Industry sources said bankers were now looking at how wire service providers like Bloomberg and Reuters could fill in the mapping-out functions for GS trading once the PSE takes over PDEx and affiliate firms.
Retired banker Victor Valdepeñas—a longtime president of Union Bank of the Philippines and one of the few bank presidents who openly criticized GS trading under PDEx—welcomed the possibility that the GS trading system could revert to the old system.
“The GS market, which remains and always has been a bilateral system of trading, should be devoid of de facto taxes being imposed by a pseudo fixed income exchange—not a real exchange as the professional traders know it. So it’s good news if the GS market will finally be free of unnecessary friction cost and not just a transfer from one entity to another,” Valdepeñas said.
Current status
To date, the PSE has gained control of an initial 49.91 percent of the PDS group after signing last March an agreement to resume discussions on the purchase of a 28.91-percent stake held by the BAP. Subject to terms and conditions, the parties intend to execute an amended share-purchase agreement not later than May 31. Separate deals will have to be signed with other shareholders at different times.
“This occasion underscores our commitment to see a unified equities and fixed income exchange. We remain cognizant of the advantages of this consolidation to capital market stakeholders and the Philippine economy and we hope to realize these benefits the soonest possible time,” PSE president Hans Sicat said.

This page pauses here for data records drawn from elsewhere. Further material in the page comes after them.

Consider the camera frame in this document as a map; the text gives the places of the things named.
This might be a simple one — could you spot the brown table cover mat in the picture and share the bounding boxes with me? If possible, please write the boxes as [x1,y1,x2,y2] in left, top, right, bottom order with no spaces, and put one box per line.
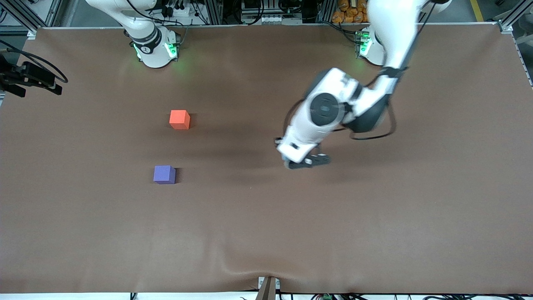
[0,23,533,295]

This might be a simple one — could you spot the orange foam cube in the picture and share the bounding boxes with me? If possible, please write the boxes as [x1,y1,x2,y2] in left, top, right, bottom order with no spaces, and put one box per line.
[169,110,191,130]

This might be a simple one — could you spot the purple foam cube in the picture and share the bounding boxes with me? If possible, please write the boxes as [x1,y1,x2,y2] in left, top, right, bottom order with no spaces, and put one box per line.
[153,165,177,185]

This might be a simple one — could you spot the white power strip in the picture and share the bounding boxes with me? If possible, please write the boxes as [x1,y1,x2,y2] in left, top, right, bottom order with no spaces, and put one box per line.
[241,15,289,25]

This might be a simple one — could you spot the pile of orange bags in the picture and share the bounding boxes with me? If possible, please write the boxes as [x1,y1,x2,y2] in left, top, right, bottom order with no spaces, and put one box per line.
[332,0,369,24]

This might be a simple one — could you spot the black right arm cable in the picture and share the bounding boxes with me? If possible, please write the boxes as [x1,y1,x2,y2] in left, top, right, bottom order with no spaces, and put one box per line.
[0,40,69,83]

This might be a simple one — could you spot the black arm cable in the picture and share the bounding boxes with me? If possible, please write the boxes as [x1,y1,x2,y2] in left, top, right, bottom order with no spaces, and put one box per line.
[349,67,397,141]
[0,40,69,83]

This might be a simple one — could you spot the aluminium frame profile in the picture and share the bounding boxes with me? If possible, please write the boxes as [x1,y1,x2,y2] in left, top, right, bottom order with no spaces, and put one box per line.
[497,0,533,35]
[0,0,63,37]

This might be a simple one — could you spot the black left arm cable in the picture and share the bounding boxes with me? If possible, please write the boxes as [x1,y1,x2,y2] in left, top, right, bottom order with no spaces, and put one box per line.
[349,67,397,141]

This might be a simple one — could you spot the aluminium camera mount post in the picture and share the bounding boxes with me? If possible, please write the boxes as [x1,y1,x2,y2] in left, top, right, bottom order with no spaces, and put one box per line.
[257,276,281,300]

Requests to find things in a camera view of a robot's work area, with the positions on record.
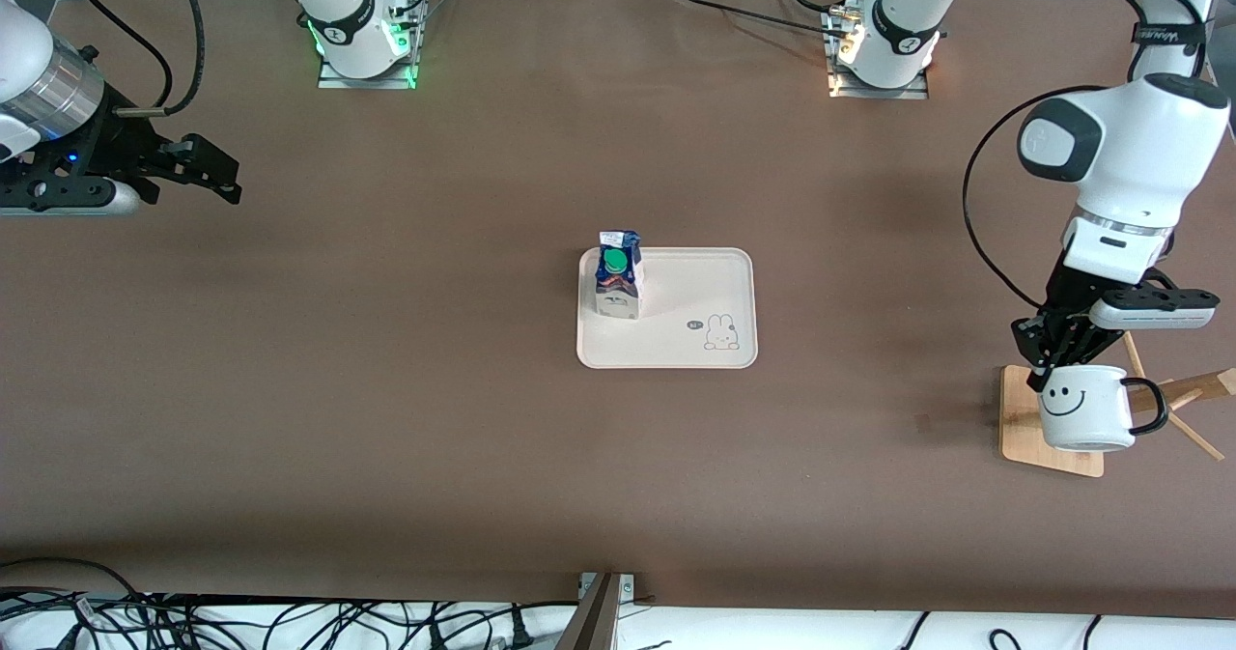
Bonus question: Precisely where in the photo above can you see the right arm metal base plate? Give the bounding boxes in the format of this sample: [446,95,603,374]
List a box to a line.
[318,0,418,90]

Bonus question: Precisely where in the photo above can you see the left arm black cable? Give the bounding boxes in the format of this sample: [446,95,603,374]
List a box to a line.
[937,0,1208,311]

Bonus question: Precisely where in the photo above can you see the wooden mug tree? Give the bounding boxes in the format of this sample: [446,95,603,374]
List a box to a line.
[999,329,1236,479]

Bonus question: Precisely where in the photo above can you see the right arm thick black cable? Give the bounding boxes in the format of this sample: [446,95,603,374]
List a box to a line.
[114,0,207,117]

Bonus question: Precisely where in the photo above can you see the white smiley face mug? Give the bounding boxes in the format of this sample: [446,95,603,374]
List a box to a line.
[1038,365,1171,454]

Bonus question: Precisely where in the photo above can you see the long black base cable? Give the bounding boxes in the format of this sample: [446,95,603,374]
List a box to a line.
[674,0,853,41]

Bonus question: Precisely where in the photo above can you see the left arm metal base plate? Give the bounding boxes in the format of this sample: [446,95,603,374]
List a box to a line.
[826,13,930,100]

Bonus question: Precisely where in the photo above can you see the cream rabbit print tray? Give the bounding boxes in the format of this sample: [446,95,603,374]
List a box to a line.
[576,247,759,370]

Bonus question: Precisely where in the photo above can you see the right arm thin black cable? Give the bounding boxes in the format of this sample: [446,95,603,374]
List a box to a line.
[75,0,175,112]

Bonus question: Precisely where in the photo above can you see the looping black floor cable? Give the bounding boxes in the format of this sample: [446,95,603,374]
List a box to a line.
[0,557,155,622]

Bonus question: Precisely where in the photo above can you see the aluminium profile bar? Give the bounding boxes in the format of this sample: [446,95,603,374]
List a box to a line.
[555,573,635,650]

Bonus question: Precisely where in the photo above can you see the blue white milk carton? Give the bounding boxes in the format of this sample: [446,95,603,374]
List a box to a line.
[593,230,645,321]

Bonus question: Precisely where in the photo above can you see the tangled black floor cables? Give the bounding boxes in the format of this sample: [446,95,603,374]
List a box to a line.
[0,587,580,650]

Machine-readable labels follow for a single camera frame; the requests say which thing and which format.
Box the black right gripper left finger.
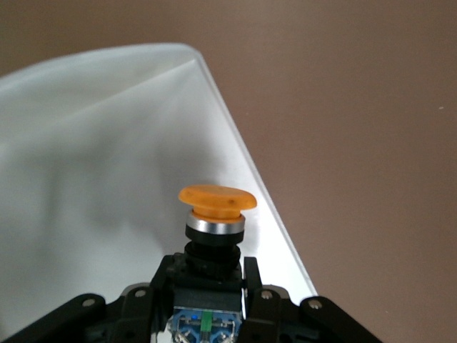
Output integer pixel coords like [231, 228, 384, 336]
[0, 254, 176, 343]

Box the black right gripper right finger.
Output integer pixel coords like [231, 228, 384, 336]
[241, 256, 383, 343]

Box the orange mushroom push button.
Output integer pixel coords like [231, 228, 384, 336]
[166, 184, 258, 343]

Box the white drawer cabinet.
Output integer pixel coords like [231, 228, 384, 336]
[0, 42, 319, 343]

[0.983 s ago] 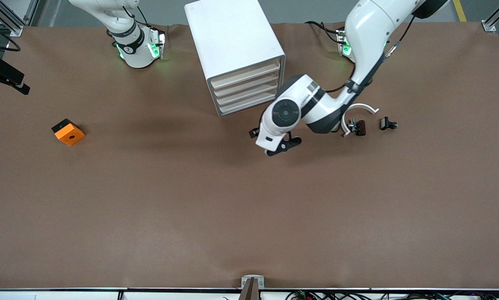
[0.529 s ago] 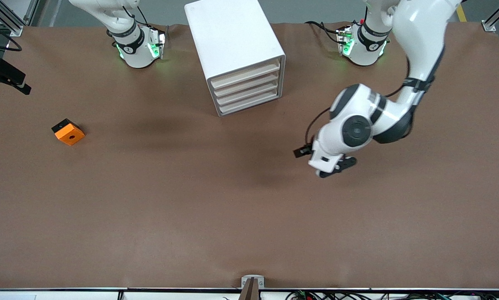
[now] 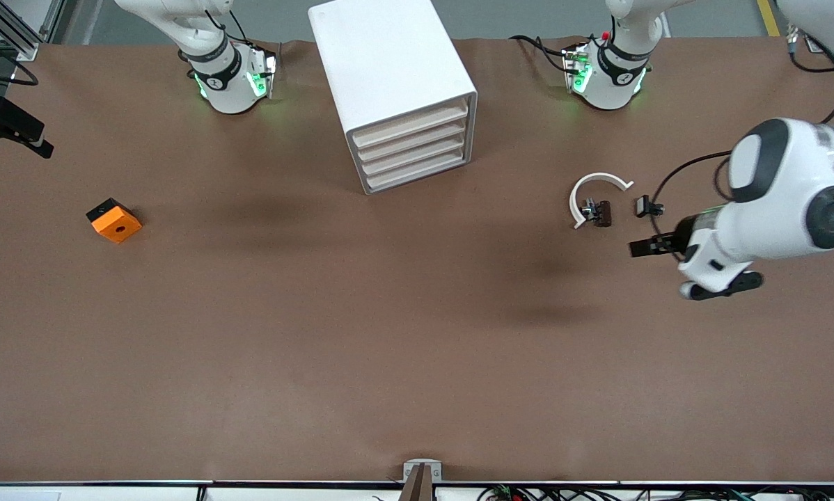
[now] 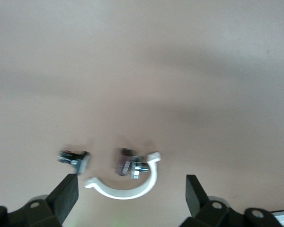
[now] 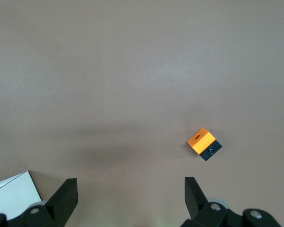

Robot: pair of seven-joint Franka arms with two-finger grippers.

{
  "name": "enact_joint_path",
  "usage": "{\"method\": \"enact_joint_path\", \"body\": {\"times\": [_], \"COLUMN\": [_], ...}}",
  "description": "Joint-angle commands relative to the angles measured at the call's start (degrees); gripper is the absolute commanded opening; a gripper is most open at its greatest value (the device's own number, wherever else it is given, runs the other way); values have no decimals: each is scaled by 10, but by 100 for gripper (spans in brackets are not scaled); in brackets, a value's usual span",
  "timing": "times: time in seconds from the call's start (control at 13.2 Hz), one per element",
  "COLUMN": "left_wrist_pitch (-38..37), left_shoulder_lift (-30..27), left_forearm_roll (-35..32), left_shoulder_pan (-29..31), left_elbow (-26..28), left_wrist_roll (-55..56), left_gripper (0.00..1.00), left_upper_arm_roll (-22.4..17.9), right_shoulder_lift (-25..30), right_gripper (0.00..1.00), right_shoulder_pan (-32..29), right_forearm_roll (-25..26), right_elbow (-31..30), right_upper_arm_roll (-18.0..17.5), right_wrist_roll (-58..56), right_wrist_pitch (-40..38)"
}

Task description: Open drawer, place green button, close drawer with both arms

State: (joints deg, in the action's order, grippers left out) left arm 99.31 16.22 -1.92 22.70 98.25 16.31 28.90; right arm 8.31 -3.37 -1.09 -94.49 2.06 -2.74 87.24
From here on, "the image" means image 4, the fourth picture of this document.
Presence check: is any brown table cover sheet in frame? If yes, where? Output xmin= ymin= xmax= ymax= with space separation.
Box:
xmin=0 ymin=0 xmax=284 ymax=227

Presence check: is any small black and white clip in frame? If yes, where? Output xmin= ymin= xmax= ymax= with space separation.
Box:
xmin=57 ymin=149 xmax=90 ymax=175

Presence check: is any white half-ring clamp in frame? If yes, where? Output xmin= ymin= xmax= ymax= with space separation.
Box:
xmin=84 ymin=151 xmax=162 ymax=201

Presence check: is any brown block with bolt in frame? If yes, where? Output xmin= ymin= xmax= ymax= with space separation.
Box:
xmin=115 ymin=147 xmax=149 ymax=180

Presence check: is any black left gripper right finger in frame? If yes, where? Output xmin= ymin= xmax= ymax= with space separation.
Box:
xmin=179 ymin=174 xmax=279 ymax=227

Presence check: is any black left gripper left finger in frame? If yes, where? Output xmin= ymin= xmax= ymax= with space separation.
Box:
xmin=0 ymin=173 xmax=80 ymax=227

BAP president Nestor Tan explained that the planned consolidation of both exchanges would help shape a better capital markets for the Philippines. “We welcome this opportunity to bring this deal into completion with the PSE. BAP remains supportive of the goal to have a more efficient financial market through this transaction,” he said.
As the PSE already owned 21 percent previously, the agreement with BAP gives the local bourse effective control of around half the voting shares of PDS.
After gaining control of the shares held by the BAP, the PSE still has to make an offer to acquire the shares held by other groups in PDS based on the updated valuation. Although most of these parties have previously agreed to sell their shares, they will still have to be convinced to accept the change in valuation through a new tender offer.
Apart from the BAP, another big shareholder of PDS is Singapore Exchange, with a 20-percent stake. Other minority shareholders are Tata Consultancy Services (8 percent), Computer Technology Services (8 percent), San Miguel Corp. (4 percent) and Financial Executives Institute (3.1 percent).
The agreement in principle with BAP brings the PSE a step closer to the much-awaited unification of the country’s capital market infrastructure, subject to approval by the Securities and Exchange Commission (SEC) and the Philippine Competition Commission.
In 2016, the SEC rejected the PSE’s request for exemption from the 20-percent cap in the ownership of a single industry in an exchange, given its intention to buy out all other shareholders of PDS—a precondition to the proposed consolidation. The SEC argued that the PSE had not been able to demonstrate any meaningful benefit to the investing public and capital markets under a “monopoly” or any concrete plan to improve trade surveillance and transparency, clearing and settlement stability, business risk mitigation as well as governance and management competence.
But for the proponents of this merger, the much-awaited unification of the PSE and PDS is seen to boost volumes and unlock huge savings in maintaining and continuously enhancing financial market architecture.